» Aim of the exercise:
When you write out the material, keep every line exactly as it is.

» Dataset section:
Content starts
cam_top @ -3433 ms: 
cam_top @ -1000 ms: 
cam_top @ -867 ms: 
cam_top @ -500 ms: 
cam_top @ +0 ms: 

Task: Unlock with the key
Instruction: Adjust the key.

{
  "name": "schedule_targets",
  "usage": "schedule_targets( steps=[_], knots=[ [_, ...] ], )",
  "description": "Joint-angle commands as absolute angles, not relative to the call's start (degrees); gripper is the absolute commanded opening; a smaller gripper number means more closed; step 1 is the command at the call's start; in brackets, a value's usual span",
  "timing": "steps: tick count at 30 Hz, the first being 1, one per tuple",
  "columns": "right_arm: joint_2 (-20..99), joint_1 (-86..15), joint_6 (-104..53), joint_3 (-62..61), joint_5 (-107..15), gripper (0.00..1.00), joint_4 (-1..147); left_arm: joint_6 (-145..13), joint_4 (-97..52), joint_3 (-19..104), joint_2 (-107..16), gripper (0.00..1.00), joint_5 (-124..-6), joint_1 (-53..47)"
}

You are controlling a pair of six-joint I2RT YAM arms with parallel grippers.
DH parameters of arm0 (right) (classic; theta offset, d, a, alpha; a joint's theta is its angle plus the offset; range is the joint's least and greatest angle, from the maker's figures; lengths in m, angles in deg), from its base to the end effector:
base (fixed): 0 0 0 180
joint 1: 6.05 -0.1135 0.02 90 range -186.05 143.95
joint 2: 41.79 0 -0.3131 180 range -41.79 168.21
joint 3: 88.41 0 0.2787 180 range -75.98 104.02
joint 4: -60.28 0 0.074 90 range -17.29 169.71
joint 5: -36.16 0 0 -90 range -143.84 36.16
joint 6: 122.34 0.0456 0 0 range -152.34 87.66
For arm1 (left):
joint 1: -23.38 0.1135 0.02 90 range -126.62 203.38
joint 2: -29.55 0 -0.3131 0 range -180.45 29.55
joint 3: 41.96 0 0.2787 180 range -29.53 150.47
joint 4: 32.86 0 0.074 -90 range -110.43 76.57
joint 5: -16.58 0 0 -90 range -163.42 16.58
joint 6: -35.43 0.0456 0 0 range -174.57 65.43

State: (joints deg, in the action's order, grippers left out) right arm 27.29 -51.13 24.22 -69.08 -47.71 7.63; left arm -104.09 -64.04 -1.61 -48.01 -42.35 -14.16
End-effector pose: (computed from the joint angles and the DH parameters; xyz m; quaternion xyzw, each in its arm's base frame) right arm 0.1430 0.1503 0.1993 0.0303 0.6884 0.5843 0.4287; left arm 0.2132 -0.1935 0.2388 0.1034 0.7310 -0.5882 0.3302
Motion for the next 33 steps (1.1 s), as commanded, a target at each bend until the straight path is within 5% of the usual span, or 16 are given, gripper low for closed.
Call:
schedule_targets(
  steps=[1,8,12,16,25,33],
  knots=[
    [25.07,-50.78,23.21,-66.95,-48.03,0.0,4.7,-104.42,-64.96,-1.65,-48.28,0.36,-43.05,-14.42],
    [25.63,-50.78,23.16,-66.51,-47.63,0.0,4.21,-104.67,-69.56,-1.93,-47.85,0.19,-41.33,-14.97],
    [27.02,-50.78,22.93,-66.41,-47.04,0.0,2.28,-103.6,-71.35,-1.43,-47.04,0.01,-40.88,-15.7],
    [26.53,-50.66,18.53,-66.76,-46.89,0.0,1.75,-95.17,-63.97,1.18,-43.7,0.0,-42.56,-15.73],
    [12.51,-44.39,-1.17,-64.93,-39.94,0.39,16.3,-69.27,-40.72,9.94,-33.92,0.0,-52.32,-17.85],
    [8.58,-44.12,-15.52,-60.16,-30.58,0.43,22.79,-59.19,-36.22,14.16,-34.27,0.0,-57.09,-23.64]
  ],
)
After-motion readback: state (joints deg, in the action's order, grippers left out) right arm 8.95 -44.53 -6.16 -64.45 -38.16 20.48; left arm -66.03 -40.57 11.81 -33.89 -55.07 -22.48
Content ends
» Answer for this exercise:
cam_top @ -3433 ms: 
cam_top @ -1000 ms: 
cam_top @ -867 ms: 
cam_top @ -500 ms: 
cam_top @ +0 ms: 

Task: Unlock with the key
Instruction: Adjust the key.

{
  "name": "schedule_targets",
  "usage": "schedule_targets( steps=[_], knots=[ [_, ...] ], )",
  "description": "Joint-angle commands as absolute angles, not relative to the call's start (degrees); gripper is the absolute commanded opening; a smaller gripper number means more closed; step 1 is the command at the call's start; in brackets, a value's usual span",
  "timing": "steps: tick count at 30 Hz, the first being 1, one per tuple",
  "columns": "right_arm: joint_2 (-20..99), joint_1 (-86..15), joint_6 (-104..53), joint_3 (-62..61), joint_5 (-107..15), gripper (0.00..1.00), joint_4 (-1..147); left_arm: joint_6 (-145..13), joint_4 (-97..52), joint_3 (-19..104), joint_2 (-107..16), gripper (0.00..1.00), joint_5 (-124..-6), joint_1 (-53..47)"
}

You are controlling a pair of six-joint I2RT YAM arms with parallel grippers.
DH parameters of arm0 (right) (classic; theta offset, d, a, alpha; a joint's theta is its angle plus the offset; range is the joint's least and greatest angle, from the maker's figures; lengths in m, angles in deg), from its base to the end effector:
base (fixed): 0 0 0 180
joint 1: 6.05 -0.1135 0.02 90 range -186.05 143.95
joint 2: 41.79 0 -0.3131 180 range -41.79 168.21
joint 3: 88.41 0 0.2787 180 range -75.98 104.02
joint 4: -60.28 0 0.074 90 range -17.29 169.71
joint 5: -36.16 0 0 -90 range -143.84 36.16
joint 6: 122.34 0.0456 0 0 range -152.34 87.66
For arm1 (left):
joint 1: -23.38 0.1135 0.02 90 range -126.62 203.38
joint 2: -29.55 0 -0.3131 0 range -180.45 29.55
joint 3: 41.96 0 0.2787 180 range -29.53 150.47
joint 4: 32.86 0 0.074 -90 range -110.43 76.57
joint 5: -16.58 0 0 -90 range -163.42 16.58
joint 6: -35.43 0.0456 0 0 range -174.57 65.43

State: (joints deg, in the action's order, grippers left out) right arm 27.29 -51.13 24.22 -69.08 -47.71 7.63; left arm -104.09 -64.04 -1.61 -48.01 -42.35 -14.16
End-effector pose: (computed from the joint angles and the DH parameters; xyz m; quaternion xyzw, each in its arm's base frame) right arm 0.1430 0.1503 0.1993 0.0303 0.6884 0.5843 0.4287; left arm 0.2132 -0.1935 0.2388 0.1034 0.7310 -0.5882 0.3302
Motion for the next 33 steps (1.1 s), as commanded, a target at each bend until the straight path is within 5% of the usual span, or 16 are given, gripper low for closed.
Call:
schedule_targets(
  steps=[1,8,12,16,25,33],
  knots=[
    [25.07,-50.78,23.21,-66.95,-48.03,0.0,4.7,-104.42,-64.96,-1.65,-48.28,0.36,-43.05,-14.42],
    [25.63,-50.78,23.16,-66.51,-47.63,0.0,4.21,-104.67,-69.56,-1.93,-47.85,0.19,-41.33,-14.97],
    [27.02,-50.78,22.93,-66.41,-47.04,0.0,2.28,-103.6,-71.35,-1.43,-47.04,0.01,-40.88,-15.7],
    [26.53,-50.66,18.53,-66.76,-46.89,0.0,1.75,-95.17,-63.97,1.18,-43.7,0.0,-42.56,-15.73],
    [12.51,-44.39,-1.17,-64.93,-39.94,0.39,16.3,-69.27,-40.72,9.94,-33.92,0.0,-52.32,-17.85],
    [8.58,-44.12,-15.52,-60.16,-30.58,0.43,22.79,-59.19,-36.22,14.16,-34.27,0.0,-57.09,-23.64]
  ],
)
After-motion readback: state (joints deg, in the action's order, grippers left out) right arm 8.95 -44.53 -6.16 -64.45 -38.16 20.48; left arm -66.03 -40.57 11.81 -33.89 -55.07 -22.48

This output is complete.